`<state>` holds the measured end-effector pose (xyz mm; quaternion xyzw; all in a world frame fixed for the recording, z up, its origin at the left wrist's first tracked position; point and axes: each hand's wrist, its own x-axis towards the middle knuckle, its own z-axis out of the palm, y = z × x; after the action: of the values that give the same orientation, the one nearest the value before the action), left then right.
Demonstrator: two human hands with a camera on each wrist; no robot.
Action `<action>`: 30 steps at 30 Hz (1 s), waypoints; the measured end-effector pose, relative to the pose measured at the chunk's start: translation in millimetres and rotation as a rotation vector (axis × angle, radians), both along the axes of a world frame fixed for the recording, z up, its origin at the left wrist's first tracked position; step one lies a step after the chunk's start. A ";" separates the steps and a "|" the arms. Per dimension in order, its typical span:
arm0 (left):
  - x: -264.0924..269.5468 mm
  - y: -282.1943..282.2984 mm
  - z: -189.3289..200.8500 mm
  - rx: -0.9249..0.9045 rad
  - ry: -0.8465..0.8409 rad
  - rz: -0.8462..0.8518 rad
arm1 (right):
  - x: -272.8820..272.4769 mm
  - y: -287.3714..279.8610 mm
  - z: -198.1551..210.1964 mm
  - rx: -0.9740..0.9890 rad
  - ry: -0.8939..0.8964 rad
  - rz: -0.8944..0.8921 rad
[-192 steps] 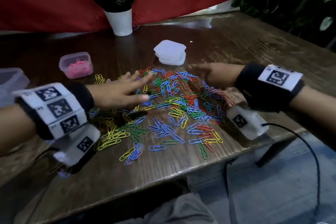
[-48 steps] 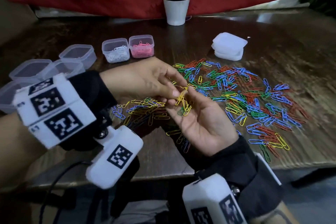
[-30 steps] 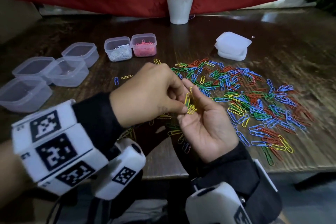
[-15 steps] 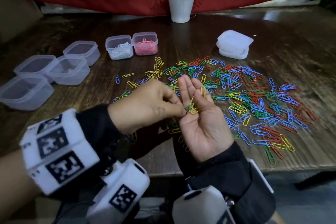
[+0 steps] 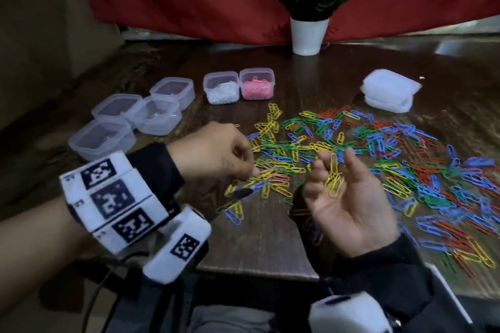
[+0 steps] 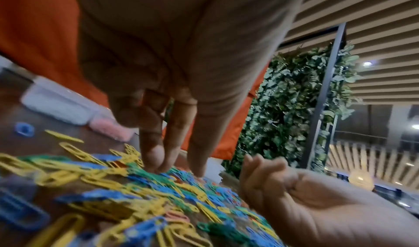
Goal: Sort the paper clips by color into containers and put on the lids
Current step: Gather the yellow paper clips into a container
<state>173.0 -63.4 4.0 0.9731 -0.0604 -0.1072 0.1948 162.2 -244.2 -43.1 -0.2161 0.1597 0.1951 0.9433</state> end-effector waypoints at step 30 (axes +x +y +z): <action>-98.9 61.9 -20.7 0.328 -0.224 0.256 | 8.5 95.5 45.0 -0.915 -0.657 0.570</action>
<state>74.1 -1.5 -16.6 0.9973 0.0603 0.0188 0.0382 170.7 -148.7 1.9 -0.6804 -0.1351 0.2742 0.6661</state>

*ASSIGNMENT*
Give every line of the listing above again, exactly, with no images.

*RESPONSE BELOW*
`<state>` holds the measured end-effector pose (xyz mm; quaternion xyzw; all in a world frame fixed for the recording, z up, its origin at the left wrist's first tracked position; point and axes: each hand's wrist, its own x-axis towards the middle knuckle, its own z-axis out of the palm, y = z × x; after the action: of the values that give the same orientation, the one nearest the value before the action), left then right.
Demonstrator: two human hands with a camera on each wrist; no robot.
Action `<action>`: 30 steps at 30 Hz (1 s), waypoints; the measured end-effector pose, relative to the pose measured at the chunk's start: translation in millimetres and rotation as a rotation vector (axis × angle, radians), both along the axes of a world frame fixed for the recording, z up, its origin at the left wrist's first tracked position; step one lies a step after the chunk's start. A ";" separates the steps and a "|" the arms. Per dimension in order, its typical span:
arm0 (left):
  - x: -264.0924..269.5468 mm
  - y: -282.1943..282.2984 mm
  - z: -189.3289..200.8500 mm
  - rx: -0.9249..0.9045 rad
  - ry: -0.8465..0.8409 rad
  - rz: -0.8462..0.8518 rad
arm1 (right):
  - x: -272.8820..272.4769 mm
  - y: -287.3714..279.8610 mm
  - z: -198.1551..210.1964 mm
  - rx: -0.9740..0.9890 rad
  - ry: -0.8939..0.8964 rad
  - rz: -0.8944..0.8921 rad
[-192 steps] 
[-48 steps] 
[-30 steps] 
[-15 steps] 
[+0 steps] 
[+0 steps] 
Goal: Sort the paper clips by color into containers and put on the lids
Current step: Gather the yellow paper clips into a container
<state>173.0 -63.4 4.0 0.9731 -0.0604 -0.1072 0.1948 162.2 -244.2 -43.1 -0.2161 0.1597 0.1951 0.9433</state> end-effector waypoints at step 30 (axes +x +y +z): <action>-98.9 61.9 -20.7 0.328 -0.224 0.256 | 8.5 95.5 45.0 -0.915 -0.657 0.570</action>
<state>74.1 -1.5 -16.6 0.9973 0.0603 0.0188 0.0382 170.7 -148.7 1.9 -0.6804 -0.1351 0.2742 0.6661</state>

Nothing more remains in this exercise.